Google, Facebook facing more antitrust lawsuits in coming weeks
Google and Facebook are expected to face new antitrust lawsuits in the United States by the end of January, a report claims, with continued investigations into the activities of tech giants still potentially putting Apple into the firing line of future lawsuit attempts.
Up to four new lawsuits are apparently being readied against Google or Facebook and could launch in the coming weeks or after the holidays, people familiar with the attempts claim. Details of the lawsuits are unknown, but they are believed to be on the way from both federal and state antitrust authorities.
Sources of the Wall Street Journal advise the lawsuits will be based on probes at federal and state levels over Google's search and advertising dominance, as well as Facebook's social media control.

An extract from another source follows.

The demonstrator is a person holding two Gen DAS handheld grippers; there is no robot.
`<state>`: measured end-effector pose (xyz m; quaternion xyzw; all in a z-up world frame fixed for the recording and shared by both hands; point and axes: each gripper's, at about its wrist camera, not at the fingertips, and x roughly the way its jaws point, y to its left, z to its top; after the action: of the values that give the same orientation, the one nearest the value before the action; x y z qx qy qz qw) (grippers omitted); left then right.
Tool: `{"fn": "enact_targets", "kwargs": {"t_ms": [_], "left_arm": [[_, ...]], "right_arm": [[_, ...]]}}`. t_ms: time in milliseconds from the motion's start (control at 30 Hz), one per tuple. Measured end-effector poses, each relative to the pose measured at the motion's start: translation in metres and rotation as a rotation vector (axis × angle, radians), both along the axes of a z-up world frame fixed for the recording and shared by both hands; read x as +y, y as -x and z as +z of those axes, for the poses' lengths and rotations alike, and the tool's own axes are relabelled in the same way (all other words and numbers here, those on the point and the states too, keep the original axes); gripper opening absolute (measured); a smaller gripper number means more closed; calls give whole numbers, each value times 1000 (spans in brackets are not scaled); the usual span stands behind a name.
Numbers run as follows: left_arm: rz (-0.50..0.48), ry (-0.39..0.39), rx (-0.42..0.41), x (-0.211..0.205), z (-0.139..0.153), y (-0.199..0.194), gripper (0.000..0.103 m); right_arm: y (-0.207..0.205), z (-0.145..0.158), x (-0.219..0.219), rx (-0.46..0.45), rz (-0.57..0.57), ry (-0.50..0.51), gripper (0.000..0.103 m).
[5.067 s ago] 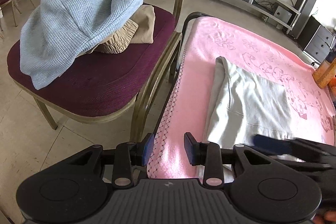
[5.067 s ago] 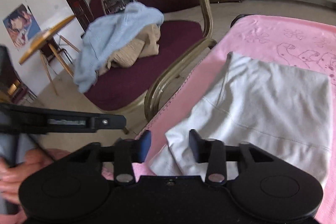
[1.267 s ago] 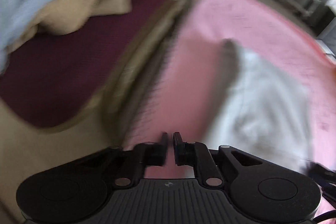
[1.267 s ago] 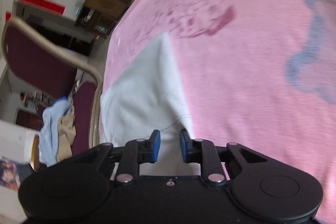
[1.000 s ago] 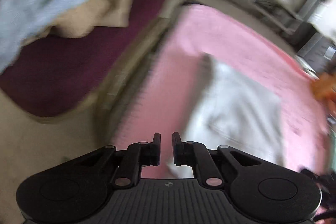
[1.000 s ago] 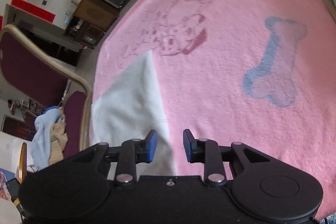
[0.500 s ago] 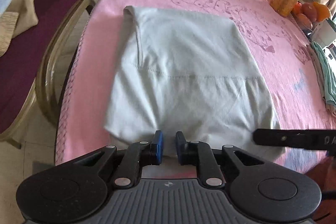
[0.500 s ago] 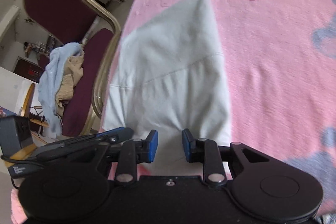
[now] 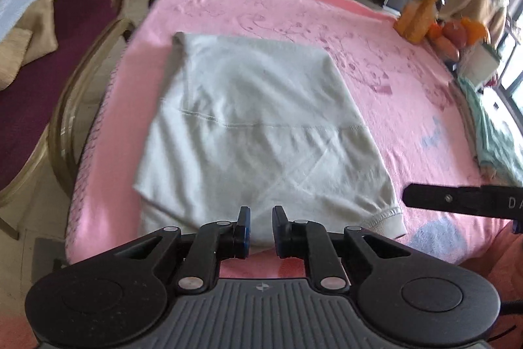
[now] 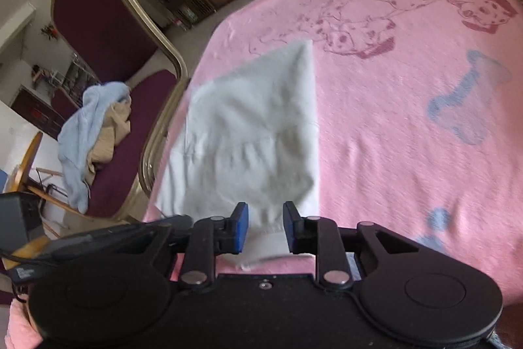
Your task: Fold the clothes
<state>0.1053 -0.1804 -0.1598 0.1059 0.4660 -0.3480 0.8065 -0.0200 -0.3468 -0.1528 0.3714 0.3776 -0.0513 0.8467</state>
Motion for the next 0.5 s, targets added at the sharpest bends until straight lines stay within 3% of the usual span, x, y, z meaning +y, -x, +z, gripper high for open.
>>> {"fn": "enact_targets", "kwargs": {"t_ms": [133, 333, 500], "left_arm": [[-87, -53, -29, -11, -3, 13, 14], [-137, -82, -24, -15, -10, 19, 14], [-98, 1, 42, 4, 0, 14, 16]], "right_arm": [[-6, -17, 3, 27, 37, -65, 23], [-4, -27, 4, 97, 74, -83, 17], [4, -6, 5, 125, 71, -9, 18]]}}
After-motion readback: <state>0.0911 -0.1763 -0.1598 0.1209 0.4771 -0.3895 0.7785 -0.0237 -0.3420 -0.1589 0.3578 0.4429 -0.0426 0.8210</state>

The lawsuits follow shortly after the Justice Department launched its own suit against Google in October, aiming at Google's search business. It was suggested Google abused its position to become a "gatekeeper" to the Internet, by making arrangements to ensure its search service was used by consumers instead of competitors, such as by paying for prominent placement in browsers and agreements relating to Android.

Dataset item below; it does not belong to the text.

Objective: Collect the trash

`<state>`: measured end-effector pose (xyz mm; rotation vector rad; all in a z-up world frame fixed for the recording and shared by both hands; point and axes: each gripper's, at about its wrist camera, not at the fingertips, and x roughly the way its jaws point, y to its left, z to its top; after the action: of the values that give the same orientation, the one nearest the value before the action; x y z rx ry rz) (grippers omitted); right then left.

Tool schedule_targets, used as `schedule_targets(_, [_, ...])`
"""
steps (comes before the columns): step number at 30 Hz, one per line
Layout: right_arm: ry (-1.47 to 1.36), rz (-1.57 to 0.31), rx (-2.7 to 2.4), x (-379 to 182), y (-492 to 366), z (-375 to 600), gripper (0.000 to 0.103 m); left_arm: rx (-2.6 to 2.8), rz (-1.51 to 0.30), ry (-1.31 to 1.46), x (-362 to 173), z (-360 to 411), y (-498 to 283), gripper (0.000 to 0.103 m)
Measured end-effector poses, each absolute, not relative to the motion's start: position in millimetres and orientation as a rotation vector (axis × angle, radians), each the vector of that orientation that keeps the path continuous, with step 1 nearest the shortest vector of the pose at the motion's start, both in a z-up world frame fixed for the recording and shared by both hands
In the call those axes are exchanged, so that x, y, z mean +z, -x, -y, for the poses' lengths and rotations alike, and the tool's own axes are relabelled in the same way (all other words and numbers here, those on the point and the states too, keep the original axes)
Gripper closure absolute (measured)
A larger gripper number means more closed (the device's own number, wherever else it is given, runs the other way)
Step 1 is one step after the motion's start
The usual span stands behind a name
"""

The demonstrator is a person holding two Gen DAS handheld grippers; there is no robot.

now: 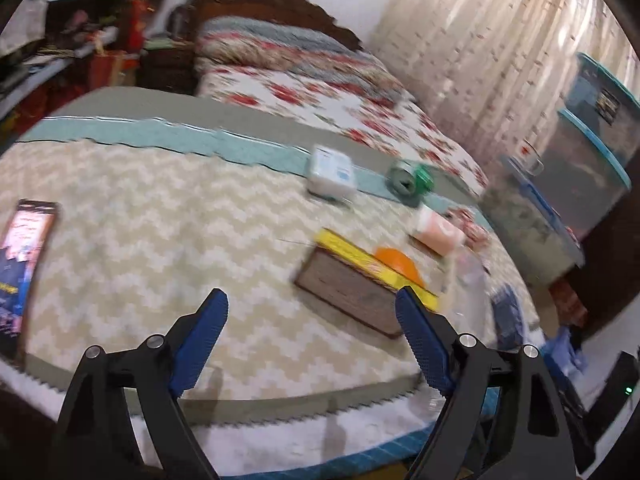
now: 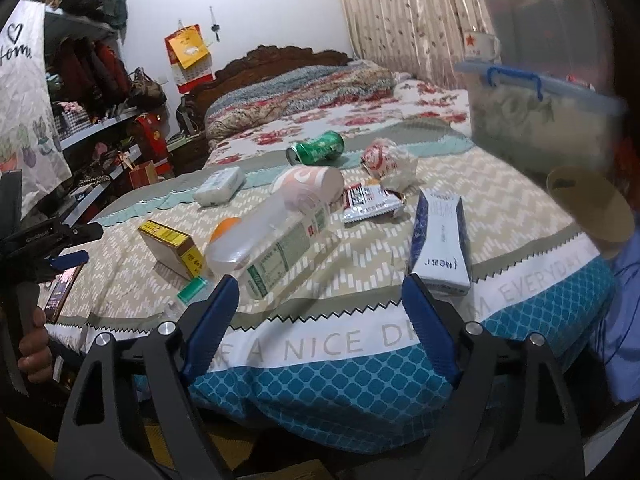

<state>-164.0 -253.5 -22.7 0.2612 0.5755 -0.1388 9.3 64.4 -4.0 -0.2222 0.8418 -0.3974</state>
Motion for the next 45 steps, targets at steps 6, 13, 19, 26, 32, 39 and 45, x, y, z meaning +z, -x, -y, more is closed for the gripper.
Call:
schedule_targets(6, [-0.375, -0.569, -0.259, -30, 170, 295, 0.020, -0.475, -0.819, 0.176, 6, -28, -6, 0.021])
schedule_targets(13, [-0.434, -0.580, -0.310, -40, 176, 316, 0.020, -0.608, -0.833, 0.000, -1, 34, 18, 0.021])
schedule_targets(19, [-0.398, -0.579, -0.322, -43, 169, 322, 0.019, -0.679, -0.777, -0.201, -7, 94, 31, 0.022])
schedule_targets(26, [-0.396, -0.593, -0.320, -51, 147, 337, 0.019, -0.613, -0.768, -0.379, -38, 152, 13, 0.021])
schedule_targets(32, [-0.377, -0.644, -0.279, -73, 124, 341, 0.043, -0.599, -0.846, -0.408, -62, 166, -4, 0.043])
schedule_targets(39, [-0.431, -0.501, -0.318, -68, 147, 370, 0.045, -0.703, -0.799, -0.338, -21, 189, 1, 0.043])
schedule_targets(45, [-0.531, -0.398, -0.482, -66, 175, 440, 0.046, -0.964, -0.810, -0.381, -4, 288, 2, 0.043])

A coalition of state attorneys general are said to be trying to file an antitrust suit against Google over its advertising business and the 2008 purchase of DoubleClick. Such acquisitions helped Google dominate online advertising, making it harder for other firms to directly compete.

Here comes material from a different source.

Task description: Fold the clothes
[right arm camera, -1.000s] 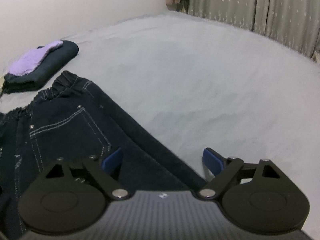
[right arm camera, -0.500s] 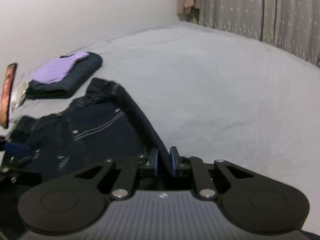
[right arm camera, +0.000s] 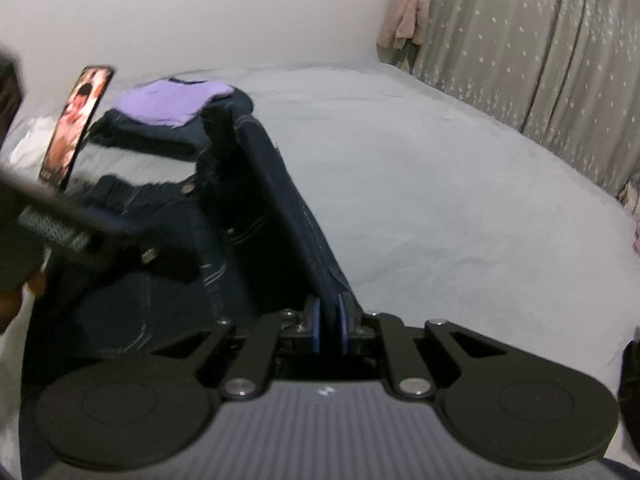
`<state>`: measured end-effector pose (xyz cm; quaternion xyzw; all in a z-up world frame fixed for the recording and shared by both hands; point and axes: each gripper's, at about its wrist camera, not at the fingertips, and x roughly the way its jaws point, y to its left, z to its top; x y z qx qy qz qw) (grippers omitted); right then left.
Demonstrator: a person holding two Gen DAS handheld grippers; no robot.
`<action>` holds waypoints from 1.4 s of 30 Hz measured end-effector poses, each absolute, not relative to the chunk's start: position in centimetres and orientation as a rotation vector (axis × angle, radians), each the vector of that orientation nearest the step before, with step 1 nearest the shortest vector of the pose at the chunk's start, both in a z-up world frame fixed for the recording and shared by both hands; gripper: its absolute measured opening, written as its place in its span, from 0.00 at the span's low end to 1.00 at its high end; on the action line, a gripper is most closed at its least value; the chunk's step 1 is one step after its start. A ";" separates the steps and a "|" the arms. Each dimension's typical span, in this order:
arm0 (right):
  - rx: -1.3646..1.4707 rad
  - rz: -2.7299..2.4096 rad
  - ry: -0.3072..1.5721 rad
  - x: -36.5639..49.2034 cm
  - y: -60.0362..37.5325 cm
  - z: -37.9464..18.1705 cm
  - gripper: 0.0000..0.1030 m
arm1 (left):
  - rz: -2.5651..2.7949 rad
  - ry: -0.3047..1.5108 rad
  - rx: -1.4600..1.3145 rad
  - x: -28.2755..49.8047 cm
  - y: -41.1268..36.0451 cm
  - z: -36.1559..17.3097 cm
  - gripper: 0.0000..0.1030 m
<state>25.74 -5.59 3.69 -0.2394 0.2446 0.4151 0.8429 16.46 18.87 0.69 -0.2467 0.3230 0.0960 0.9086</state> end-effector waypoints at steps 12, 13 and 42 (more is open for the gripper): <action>-0.587 0.880 0.527 21.7 -6.0 1.4 0.12 | 0.253 0.594 -0.607 16.0 20.6 0.7 0.95; -0.587 0.881 0.527 21.6 -6.0 1.3 0.12 | 0.264 0.586 -0.632 15.9 20.9 0.5 0.92; -0.762 0.613 0.540 26.8 -9.8 -1.1 0.34 | 0.356 0.535 -0.753 14.2 22.6 0.5 0.15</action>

The FTC is said to be getting close to receiving approval for its antitrust suit against Facebook, namely whether the acquisitions of companies like Instagram and WhatsApp stifled competition. The delay in approval is partly caused through deciding whether to use the FTC's administrative court or a district court, as the latter could potentially allow the FTC's suit to be joined with one from state attorneys general.
If the antitrust lawsuit is levied against Facebook, this would be the first such action by the US government against the social media giant.
The potential lawsuits are a cause for worry for Apple and Amazon, two of the other tech giants that are being scrutinized for antitrust violations. While Amazon has been held to the fire over its retail operations, Apple has previously been accused by the US House Judiciary subcommittee on antitrust for enjoying monopoly power with its App Store rules.
For both companies, an increase in antitrust lawsuits against the other tech giants in the current climate could be a precursor to other lawsuits heading their way later on.
William Kovacic, a former FTC chairman, suggests the increased likelihood of the lawsuits reflects the growing concern of politicians over tech companies, which could embolden the antitrust authorities to work without worrying about political pressure form the companies themselves.
"The supportive chorus of elected officials is giving assurance to the DOJ and the FTC that they have the political support they need to blunt [the companies'] efforts... to pressure the agencies to back off or water down their cases," proposes Kovacic.
If more lawsuits arrive against Apple, they will join a long list of other activities and accusations taking place against the iPhone maker around the world.